* _ABOUT THIS EXERCISE_: Repeat the entries below exactly. Begin with the first line and end with the line that contains "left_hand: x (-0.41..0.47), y".

- Opening Delimiter -

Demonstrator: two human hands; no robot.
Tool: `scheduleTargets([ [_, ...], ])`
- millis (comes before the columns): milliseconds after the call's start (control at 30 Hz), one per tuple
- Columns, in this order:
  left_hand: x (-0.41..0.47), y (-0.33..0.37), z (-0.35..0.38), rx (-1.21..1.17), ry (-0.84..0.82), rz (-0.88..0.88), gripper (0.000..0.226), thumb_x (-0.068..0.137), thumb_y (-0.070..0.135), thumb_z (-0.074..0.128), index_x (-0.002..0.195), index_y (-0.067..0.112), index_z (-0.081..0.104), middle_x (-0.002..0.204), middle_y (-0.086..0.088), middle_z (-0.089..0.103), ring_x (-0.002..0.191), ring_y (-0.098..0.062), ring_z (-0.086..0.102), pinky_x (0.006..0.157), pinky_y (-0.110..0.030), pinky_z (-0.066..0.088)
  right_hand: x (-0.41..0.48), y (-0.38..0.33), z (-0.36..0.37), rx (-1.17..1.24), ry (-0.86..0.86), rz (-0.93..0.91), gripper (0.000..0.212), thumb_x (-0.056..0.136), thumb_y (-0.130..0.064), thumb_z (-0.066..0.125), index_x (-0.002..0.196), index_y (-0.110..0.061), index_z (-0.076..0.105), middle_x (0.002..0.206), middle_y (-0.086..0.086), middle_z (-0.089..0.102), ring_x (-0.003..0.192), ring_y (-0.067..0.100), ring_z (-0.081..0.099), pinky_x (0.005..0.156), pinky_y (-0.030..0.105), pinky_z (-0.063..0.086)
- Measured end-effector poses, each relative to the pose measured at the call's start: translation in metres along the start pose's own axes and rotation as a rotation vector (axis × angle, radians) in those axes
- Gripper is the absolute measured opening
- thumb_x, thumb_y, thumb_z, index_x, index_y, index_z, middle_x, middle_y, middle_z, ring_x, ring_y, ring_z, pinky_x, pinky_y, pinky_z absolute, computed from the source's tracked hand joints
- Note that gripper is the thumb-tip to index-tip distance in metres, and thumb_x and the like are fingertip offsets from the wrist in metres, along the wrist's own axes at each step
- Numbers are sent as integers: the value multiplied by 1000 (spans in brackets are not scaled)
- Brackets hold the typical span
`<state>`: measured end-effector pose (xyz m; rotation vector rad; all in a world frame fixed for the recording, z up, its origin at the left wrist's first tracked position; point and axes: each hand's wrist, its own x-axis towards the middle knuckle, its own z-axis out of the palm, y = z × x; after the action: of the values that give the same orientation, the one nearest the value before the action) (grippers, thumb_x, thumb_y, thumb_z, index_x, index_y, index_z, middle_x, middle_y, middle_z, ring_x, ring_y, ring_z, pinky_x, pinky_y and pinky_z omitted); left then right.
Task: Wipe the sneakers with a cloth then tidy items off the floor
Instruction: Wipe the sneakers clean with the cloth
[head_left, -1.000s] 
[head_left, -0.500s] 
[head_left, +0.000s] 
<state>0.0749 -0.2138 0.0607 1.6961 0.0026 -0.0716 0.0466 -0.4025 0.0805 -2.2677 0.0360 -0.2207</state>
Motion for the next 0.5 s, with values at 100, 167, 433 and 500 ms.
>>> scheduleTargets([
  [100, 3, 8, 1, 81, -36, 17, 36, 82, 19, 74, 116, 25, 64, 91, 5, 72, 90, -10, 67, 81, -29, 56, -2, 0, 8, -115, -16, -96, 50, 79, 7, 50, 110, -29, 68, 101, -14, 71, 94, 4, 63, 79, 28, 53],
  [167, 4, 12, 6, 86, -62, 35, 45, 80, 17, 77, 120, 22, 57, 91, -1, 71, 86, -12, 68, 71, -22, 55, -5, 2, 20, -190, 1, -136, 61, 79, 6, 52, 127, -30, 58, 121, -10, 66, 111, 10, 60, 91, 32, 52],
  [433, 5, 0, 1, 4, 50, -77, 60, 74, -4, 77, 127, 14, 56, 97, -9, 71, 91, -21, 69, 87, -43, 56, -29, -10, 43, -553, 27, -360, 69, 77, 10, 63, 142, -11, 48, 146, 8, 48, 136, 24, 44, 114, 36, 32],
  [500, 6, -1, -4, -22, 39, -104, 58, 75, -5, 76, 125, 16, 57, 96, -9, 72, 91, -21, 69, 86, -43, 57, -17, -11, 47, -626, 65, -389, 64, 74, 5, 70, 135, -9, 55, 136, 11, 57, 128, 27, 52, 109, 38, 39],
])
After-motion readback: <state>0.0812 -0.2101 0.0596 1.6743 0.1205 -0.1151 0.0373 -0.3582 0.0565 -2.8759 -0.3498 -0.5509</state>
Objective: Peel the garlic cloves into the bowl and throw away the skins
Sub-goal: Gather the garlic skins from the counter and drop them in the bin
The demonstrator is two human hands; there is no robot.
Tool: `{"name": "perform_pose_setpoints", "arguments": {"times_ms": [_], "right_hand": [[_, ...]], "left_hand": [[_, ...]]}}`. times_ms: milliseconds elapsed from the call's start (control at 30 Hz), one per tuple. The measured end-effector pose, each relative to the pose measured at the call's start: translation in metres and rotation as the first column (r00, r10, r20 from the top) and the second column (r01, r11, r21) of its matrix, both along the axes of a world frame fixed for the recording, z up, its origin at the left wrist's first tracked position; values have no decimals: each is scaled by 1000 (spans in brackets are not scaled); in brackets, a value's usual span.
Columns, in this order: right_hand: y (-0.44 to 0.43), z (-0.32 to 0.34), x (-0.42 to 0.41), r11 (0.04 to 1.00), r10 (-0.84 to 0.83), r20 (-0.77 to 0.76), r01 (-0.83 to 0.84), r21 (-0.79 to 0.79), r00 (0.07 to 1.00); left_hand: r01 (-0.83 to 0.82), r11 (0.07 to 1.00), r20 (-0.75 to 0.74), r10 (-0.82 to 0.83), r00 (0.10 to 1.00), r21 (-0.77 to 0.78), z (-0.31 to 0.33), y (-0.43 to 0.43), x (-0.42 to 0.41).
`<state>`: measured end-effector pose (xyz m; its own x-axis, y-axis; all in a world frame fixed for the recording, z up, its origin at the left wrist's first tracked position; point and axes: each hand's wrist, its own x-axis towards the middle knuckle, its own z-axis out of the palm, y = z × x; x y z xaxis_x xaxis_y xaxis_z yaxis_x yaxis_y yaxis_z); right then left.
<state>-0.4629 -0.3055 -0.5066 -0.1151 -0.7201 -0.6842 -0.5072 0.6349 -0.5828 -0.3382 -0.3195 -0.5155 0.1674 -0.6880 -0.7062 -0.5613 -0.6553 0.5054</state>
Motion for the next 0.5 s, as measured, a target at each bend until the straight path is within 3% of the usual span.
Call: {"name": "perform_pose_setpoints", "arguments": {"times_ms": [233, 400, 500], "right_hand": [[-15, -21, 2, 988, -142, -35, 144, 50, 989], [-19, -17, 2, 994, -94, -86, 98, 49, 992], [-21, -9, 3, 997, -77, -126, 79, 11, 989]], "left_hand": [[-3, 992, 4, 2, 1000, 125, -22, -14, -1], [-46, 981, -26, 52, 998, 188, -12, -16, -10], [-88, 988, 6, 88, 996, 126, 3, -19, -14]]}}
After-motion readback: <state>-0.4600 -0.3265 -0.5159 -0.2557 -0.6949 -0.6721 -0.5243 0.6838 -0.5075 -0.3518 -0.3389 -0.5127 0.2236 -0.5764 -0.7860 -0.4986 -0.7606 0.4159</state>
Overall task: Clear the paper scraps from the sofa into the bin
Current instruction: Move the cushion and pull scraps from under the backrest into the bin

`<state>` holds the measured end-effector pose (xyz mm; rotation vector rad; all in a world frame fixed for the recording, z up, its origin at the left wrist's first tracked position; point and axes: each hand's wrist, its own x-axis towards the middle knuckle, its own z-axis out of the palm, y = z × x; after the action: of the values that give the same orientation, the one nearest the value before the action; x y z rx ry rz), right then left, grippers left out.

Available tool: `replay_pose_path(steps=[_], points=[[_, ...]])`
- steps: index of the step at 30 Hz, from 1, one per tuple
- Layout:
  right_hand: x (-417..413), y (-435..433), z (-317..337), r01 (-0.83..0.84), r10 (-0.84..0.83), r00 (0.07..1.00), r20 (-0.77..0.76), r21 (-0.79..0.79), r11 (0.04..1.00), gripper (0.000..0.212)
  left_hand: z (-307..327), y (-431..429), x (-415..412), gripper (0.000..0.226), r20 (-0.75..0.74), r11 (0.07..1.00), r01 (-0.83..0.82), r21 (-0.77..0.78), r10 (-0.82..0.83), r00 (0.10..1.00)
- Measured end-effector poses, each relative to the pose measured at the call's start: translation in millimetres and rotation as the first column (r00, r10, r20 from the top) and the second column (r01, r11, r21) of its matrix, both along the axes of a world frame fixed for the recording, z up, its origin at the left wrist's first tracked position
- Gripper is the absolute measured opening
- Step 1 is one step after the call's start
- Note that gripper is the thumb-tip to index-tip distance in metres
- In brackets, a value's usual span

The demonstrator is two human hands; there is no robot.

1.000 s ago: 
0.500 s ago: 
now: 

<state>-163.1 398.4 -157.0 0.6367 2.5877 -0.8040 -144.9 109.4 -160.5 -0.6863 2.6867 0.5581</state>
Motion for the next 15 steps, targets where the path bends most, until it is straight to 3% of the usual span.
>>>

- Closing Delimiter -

* _OUTPUT OF THE EXERCISE_:
Demonstrator: two human hands; no robot.
Tool: `scheduleTargets([ [_, ...], ])`
- millis (comes before the columns): milliseconds after the call's start (control at 30 Hz), one per tuple
- Columns, in this order:
  left_hand: x (-0.41..0.47), y (-0.33..0.37), z (-0.35..0.38), rx (-1.21..1.17), ry (-0.84..0.82), rz (-0.88..0.88), gripper (0.000..0.226), thumb_x (-0.068..0.137), thumb_y (-0.070..0.135), thumb_z (-0.074..0.128), index_x (-0.002..0.195), index_y (-0.067..0.112), index_z (-0.081..0.104), middle_x (-0.002..0.204), middle_y (-0.086..0.088), middle_z (-0.089..0.103), ring_x (-0.002..0.191), ring_y (-0.098..0.062), ring_z (-0.086..0.102), pinky_x (0.006..0.157), pinky_y (-0.110..0.030), pinky_z (-0.066..0.088)

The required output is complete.